## Collected data
--------------------------------

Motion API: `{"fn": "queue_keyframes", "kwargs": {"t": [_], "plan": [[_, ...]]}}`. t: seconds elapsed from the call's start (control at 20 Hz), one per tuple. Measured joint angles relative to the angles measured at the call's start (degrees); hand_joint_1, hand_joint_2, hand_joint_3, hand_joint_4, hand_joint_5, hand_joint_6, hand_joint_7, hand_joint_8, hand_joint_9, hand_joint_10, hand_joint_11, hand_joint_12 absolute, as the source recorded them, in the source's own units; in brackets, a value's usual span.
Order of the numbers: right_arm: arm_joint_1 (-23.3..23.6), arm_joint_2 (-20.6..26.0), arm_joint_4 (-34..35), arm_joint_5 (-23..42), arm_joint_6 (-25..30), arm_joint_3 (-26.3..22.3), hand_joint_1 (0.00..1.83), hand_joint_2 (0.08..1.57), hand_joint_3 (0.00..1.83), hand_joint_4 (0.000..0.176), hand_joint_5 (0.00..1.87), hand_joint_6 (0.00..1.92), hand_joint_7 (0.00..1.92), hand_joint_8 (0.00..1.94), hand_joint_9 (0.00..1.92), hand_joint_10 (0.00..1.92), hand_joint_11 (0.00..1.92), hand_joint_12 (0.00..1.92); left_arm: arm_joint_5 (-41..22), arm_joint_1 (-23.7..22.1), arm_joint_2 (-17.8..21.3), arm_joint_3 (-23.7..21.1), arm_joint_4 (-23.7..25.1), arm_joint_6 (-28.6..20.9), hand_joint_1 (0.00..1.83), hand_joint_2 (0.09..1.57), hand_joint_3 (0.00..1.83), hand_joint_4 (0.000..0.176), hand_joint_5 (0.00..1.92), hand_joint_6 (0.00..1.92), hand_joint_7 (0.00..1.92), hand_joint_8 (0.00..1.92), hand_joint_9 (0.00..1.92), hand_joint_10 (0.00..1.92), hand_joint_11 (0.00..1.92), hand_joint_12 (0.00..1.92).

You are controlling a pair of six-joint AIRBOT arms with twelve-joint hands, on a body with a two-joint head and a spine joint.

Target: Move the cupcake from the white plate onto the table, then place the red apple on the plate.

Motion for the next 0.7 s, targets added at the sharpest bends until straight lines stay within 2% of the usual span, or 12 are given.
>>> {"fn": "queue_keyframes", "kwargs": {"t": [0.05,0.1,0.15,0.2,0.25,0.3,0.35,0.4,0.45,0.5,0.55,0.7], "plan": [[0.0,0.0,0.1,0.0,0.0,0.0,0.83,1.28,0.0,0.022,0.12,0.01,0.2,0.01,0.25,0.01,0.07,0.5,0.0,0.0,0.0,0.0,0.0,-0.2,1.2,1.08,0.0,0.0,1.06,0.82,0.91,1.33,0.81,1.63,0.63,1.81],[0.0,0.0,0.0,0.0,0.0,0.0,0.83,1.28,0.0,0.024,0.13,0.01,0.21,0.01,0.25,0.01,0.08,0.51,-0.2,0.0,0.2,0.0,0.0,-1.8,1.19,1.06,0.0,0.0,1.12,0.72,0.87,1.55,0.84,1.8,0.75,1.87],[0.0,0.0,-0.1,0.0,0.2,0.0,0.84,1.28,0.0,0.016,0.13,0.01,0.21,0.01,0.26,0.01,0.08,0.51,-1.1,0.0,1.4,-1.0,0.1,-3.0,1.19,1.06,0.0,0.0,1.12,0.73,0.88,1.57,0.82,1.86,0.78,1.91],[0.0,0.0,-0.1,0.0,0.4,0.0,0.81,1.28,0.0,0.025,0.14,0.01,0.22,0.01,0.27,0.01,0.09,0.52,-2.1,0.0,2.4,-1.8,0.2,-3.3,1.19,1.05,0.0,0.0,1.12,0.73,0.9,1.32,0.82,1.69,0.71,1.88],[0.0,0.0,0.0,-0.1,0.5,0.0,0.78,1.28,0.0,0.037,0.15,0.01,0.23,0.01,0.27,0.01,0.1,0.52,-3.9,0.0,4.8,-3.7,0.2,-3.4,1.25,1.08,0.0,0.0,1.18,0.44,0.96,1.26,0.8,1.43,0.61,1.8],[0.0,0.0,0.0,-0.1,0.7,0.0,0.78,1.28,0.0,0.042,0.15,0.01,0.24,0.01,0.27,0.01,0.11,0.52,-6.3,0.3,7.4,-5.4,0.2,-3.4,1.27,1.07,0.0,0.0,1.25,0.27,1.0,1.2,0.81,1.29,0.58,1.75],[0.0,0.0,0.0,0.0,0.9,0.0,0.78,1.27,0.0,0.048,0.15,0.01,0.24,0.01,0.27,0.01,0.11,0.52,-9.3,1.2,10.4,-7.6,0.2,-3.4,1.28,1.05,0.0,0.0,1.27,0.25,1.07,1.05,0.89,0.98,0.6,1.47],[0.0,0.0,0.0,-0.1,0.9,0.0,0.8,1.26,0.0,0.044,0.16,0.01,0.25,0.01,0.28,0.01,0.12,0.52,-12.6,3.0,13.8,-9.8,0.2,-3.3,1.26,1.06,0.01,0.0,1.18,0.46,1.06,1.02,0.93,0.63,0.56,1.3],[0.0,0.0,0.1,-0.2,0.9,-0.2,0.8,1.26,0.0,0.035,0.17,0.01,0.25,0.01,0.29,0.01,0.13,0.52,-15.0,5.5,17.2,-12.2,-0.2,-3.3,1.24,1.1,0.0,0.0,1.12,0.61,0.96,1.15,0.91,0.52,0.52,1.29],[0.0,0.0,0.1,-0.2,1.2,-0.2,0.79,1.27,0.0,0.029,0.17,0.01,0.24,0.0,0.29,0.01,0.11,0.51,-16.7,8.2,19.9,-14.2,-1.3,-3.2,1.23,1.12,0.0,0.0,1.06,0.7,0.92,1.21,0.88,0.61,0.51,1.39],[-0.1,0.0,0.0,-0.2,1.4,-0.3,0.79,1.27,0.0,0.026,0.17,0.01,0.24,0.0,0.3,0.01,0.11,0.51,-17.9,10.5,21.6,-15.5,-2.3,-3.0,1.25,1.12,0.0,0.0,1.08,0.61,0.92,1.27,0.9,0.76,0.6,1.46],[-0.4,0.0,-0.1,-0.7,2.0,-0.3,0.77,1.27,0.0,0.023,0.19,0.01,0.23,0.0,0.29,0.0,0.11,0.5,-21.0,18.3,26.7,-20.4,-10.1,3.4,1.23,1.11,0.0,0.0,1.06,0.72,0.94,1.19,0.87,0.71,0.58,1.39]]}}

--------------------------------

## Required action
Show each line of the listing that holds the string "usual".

## Written answer
Motion API: `{"fn": "queue_keyframes", "kwargs": {"t": [_], "plan": [[_, ...]]}}`. t: seconds elapsed from the call's start (control at 20 Hz), one per tuple. Measured joint angles relative to the angles measured at the call's start (degrees); hand_joint_1, hand_joint_2, hand_joint_3, hand_joint_4, hand_joint_5, hand_joint_6, hand_joint_7, hand_joint_8, hand_joint_9, hand_joint_10, hand_joint_11, hand_joint_12 absolute, as the source recorded them, in the source's own units; in brackets, a value's usual span.
Motion for the next 0.7 s, targets added at the sharpest bends until straight lines stay within 2% of the usual span, or 12 are given.

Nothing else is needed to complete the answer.